- **Instructions to follow**: Please report every line of the listing below that has the word "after" in it.

- **Raw data**:
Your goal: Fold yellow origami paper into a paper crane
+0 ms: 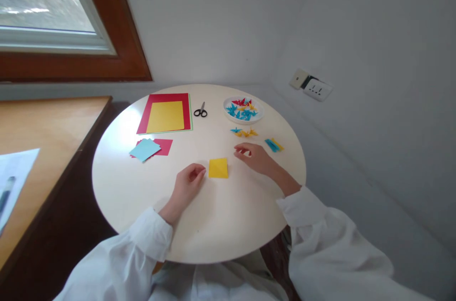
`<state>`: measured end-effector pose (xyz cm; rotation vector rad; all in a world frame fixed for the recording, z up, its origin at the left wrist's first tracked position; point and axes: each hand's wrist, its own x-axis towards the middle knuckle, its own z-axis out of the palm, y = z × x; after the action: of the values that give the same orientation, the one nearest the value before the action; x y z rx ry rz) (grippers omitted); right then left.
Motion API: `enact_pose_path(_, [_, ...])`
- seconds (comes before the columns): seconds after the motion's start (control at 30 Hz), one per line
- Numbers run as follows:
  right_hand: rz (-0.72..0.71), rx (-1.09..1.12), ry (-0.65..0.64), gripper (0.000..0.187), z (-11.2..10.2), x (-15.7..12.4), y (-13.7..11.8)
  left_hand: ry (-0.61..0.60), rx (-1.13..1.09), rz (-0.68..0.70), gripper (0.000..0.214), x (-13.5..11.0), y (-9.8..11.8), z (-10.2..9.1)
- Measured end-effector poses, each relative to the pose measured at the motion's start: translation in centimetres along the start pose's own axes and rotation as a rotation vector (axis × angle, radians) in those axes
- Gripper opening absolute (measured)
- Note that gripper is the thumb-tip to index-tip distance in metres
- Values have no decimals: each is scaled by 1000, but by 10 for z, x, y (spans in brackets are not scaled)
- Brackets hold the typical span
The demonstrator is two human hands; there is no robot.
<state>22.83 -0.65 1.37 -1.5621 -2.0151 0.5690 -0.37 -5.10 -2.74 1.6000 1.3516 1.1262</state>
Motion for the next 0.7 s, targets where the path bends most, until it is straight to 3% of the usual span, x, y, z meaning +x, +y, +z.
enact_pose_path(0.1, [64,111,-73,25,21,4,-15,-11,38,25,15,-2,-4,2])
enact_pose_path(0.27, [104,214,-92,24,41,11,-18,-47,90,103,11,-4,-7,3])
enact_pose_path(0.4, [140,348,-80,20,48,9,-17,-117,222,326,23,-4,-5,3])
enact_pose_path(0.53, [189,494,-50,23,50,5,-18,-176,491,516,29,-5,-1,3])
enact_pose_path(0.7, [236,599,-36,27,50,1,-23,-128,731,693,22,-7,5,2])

- **Completed exercise**:
`<state>`: measured end-effector pose (xyz cm; rotation vector rad; all in a world frame fixed for the recording, z up, its origin at the left wrist's first tracked position; point and axes: each hand's wrist, its own x-axis towards the middle knuckle, its own z-axis out of the palm, y = z × x; after the action: of the values that give the same orientation, the one nearest the value before the action; x y z rx ry rz) (grippers omitted); right then left.
- seconds (comes before the columns): seconds after the motion's start (control at 30 Hz), one per line

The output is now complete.